All was fine initially, but as our dataset grew into the hundreds of thousands entries for each series we noticed our queries were taking quite some time to complete – about a constant 5s for every account. It turns out that these queries were incurring a full table scan, hence the constant (poor) performance.

Avoid a full table scan by always time-scoping your queries

In InfluxDB, the non-time fields aren’t indexed, meaning any queries that filter based on them require a full table scan (even if you’re only fetching a single result). The way to avoid a full table scan is to always time-scope your queries. Knowing this we modified our queries to only query against the previous 2 days worth of data (enough time to capture the most recent input):


select value
  from gateway.account.sample
  where time > now() - 2d
    and account_key = 'abc123'
  limit 1

Adding the where time > now() - 2d clause ensures that the query operates against a manageable set of data and avoids a full table scan. This dropped our query times from 5s (and growing) down to a steady 100ms – 200ms. (Keep in mind this is a remote instance of InfluxDB, meaning the bulk of that is in connection setup and network latency.)

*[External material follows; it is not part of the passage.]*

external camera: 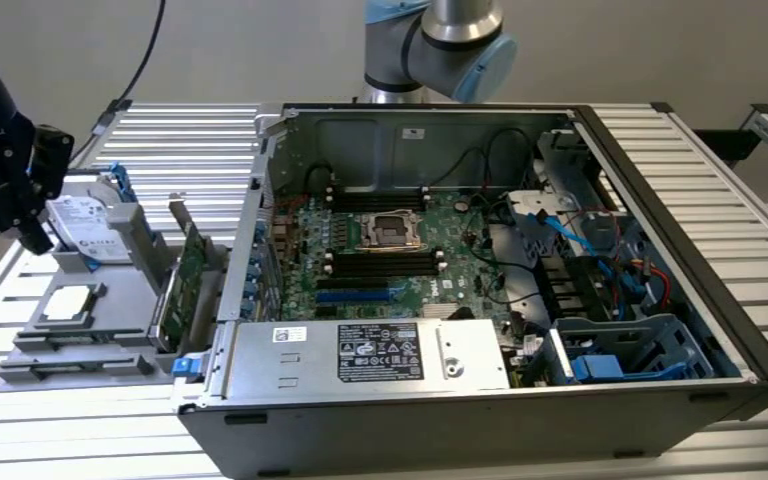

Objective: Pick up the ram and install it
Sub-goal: 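Pick up the ram and move it above insertion slot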

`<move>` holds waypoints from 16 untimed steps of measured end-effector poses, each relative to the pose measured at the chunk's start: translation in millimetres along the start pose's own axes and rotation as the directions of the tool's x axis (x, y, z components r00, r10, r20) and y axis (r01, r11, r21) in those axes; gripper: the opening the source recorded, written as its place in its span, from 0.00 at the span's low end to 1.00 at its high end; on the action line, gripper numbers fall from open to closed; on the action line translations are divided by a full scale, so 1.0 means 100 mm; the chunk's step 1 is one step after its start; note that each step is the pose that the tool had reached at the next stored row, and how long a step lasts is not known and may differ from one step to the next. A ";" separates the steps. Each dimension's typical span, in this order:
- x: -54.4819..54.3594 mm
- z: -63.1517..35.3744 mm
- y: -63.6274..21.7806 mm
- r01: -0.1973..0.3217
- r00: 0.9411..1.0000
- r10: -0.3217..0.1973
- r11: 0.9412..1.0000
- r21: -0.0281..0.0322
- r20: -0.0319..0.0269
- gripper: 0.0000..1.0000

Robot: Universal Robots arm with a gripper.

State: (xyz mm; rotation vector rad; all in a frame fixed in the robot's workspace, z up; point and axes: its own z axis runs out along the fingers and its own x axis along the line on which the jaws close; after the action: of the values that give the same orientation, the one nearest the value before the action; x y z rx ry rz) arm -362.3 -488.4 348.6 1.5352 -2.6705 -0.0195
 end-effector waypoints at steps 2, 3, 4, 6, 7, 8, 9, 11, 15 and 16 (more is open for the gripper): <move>0.00 0.001 0.000 0.036 0.999 -0.036 0.999 0.002 -0.002 0.11; 0.00 0.002 0.000 0.054 0.999 -0.054 0.999 0.002 -0.002 0.11; 0.00 0.003 0.000 0.072 0.997 -0.072 0.997 0.003 -0.003 0.11; 0.00 0.004 0.000 0.109 0.994 -0.109 0.994 0.005 -0.005 0.11; 0.00 0.005 0.000 0.127 0.992 -0.127 0.992 0.006 -0.006 0.11; 0.00 0.005 0.000 0.145 0.989 -0.145 0.989 0.006 -0.007 0.11; 0.00 0.006 0.000 0.163 0.987 -0.163 0.987 0.007 -0.007 0.11; 0.00 0.008 -0.001 0.199 0.980 -0.198 0.980 0.008 -0.009 0.11; 0.00 0.011 -0.001 0.269 0.963 -0.269 0.963 0.011 -0.013 0.11; 0.00 0.012 -0.001 0.287 0.958 -0.287 0.958 0.012 -0.014 0.11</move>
State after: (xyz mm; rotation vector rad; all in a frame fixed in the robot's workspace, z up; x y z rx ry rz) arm -362.3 -488.4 347.4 1.9063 -2.4181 -0.0056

InfluxDB response time reduction using time-scoped queries. Y-axis truncated for maximum obfuscation.

Obviously your use-case may differ wildly from ours. If your data is collected at unknown intervals, or in real-time, you don’t have the luxury of limiting your queries to a known window of time. In these situations it is wise to think about how to segment your data into series for optimal performance.

Series granularity

How many series should you have? How much data should you store in each series? When should you break out queries into their own series? These are all common questions when designing your time-series schema and, unfortunately, there is no concrete right or wrong answer. However, there are some good rules of thumb to keep in mind when structuring your data.

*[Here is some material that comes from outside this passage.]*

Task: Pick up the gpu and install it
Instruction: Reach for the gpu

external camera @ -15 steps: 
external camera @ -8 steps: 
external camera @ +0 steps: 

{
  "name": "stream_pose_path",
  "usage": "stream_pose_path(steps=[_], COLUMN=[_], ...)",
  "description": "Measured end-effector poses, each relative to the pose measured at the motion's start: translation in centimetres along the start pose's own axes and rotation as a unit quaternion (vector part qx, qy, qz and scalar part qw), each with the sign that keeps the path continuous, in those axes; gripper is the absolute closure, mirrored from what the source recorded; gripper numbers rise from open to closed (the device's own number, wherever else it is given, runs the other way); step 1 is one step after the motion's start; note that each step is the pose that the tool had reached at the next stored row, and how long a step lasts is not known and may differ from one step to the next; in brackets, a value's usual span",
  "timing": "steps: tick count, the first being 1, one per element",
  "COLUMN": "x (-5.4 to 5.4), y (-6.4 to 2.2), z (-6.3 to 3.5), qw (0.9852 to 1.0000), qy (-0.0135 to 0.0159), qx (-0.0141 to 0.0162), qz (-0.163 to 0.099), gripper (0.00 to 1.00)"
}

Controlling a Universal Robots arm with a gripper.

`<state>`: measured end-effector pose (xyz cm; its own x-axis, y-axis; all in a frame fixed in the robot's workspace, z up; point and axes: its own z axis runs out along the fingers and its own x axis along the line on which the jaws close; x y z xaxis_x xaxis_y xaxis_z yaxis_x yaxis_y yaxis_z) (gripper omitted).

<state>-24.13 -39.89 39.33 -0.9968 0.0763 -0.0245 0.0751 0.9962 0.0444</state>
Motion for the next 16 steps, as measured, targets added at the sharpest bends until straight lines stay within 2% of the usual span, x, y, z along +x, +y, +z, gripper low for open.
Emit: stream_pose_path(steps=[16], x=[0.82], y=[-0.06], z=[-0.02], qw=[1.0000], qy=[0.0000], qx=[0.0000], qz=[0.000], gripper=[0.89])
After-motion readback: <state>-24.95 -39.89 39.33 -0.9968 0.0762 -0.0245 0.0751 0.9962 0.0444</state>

Continuing from our previous example: We were now using time-scoped queries to get the total number of gateways and cards for each account. While we were seeing good performance, each query was operating against a single series that contained data for all accounts. The query’s account_key condition was responsible for filtering the data by account:


select value
  from gateway.account.sample
  where time > now() - 2d
    and account_key = 'abc123'
  limit 1

As even this already time-scoped set of data grows, querying against a non-indexed field will start to become an issue. Queries whose conditions eliminate a large percentage of the data within the series should be extracted out into their own series. E.g., in our case we have a query that gets a single account’s count of stored gateways to the exclusion of all the other accounts. This is an example of a query that filters out the majority of the data in a series and should be extracted so each account has its own series.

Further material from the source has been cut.